[Material for this task Boundary: Start]
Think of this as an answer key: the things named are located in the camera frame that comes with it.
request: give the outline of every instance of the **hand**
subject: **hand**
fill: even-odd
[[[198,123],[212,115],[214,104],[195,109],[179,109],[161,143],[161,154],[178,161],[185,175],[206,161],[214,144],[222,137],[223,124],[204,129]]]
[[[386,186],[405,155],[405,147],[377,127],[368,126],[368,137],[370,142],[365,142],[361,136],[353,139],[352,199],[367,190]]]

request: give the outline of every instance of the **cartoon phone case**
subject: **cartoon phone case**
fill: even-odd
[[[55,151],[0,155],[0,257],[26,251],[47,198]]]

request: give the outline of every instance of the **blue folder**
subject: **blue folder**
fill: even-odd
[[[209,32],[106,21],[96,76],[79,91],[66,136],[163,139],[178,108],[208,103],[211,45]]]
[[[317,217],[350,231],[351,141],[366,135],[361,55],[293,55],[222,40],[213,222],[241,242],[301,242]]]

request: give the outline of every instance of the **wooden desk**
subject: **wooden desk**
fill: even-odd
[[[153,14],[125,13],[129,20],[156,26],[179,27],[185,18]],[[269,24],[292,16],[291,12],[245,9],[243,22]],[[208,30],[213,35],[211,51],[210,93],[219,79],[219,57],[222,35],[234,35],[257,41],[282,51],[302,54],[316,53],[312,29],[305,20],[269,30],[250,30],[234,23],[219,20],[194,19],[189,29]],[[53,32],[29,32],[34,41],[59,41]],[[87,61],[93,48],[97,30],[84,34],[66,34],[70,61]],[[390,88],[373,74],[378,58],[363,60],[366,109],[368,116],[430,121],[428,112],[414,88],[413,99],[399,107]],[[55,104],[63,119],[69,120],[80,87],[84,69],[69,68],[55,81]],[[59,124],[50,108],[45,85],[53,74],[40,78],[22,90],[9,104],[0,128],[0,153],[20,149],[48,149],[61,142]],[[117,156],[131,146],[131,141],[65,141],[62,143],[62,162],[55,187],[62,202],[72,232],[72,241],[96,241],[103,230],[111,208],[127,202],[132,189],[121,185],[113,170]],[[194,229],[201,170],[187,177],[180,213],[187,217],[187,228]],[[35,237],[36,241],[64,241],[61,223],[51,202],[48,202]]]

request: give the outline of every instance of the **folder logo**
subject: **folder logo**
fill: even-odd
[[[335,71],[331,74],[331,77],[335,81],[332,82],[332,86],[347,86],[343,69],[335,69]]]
[Material for this task Boundary: End]
### [Work to complete]
Would you reproduce the material above in full, exactly as given?

### [Solution below]
Think of this as an answer key: the things named are located in the camera frame that comes with it.
request: give the outline of every instance of the **hand**
subject: **hand**
fill: even-odd
[[[198,123],[212,115],[214,104],[195,109],[179,109],[161,143],[161,154],[178,161],[185,175],[206,161],[214,144],[222,137],[223,124],[204,129]]]
[[[386,186],[405,155],[405,147],[377,127],[368,126],[368,137],[370,142],[365,142],[361,136],[353,139],[352,199],[367,190]]]

request: give the outline of every instance of the **cartoon phone case**
subject: **cartoon phone case**
fill: even-odd
[[[55,151],[0,155],[0,257],[26,251],[47,198]]]

request: give the outline of every instance of the **blue folder**
subject: **blue folder**
fill: even-odd
[[[209,32],[106,21],[96,76],[79,91],[66,136],[163,139],[178,108],[208,103],[211,45]]]
[[[317,217],[350,231],[351,141],[366,135],[361,55],[293,55],[222,40],[213,222],[241,242],[301,242]]]

request: give the outline of every instance of the **wooden desk**
subject: **wooden desk**
fill: even-odd
[[[153,14],[125,13],[129,20],[156,26],[179,27],[185,18]],[[269,24],[292,16],[291,12],[245,9],[243,22]],[[208,30],[213,35],[211,51],[210,93],[219,79],[219,57],[222,35],[234,35],[257,41],[282,51],[302,54],[316,53],[312,29],[305,20],[269,30],[250,30],[234,23],[219,20],[194,19],[189,29]],[[53,32],[29,32],[34,41],[59,41]],[[87,61],[93,48],[97,30],[84,34],[66,34],[70,61]],[[390,88],[373,74],[378,58],[363,60],[366,109],[368,116],[430,121],[428,112],[414,88],[413,99],[399,107]],[[55,104],[63,119],[69,120],[80,87],[84,69],[69,68],[55,81]],[[59,124],[50,108],[45,85],[53,74],[40,78],[22,90],[9,104],[0,128],[0,153],[20,149],[48,149],[61,142]],[[117,156],[131,146],[131,141],[65,141],[62,143],[62,162],[55,187],[62,202],[72,232],[72,241],[96,241],[103,230],[111,208],[127,202],[132,189],[121,185],[113,170]],[[194,229],[201,170],[187,177],[180,213],[187,217],[187,228]],[[35,237],[36,241],[64,241],[61,223],[51,202],[48,202]]]

request: give the outline of every instance of the **folder logo**
subject: **folder logo**
fill: even-odd
[[[335,71],[331,74],[331,77],[335,81],[332,82],[332,86],[347,86],[343,69],[335,69]]]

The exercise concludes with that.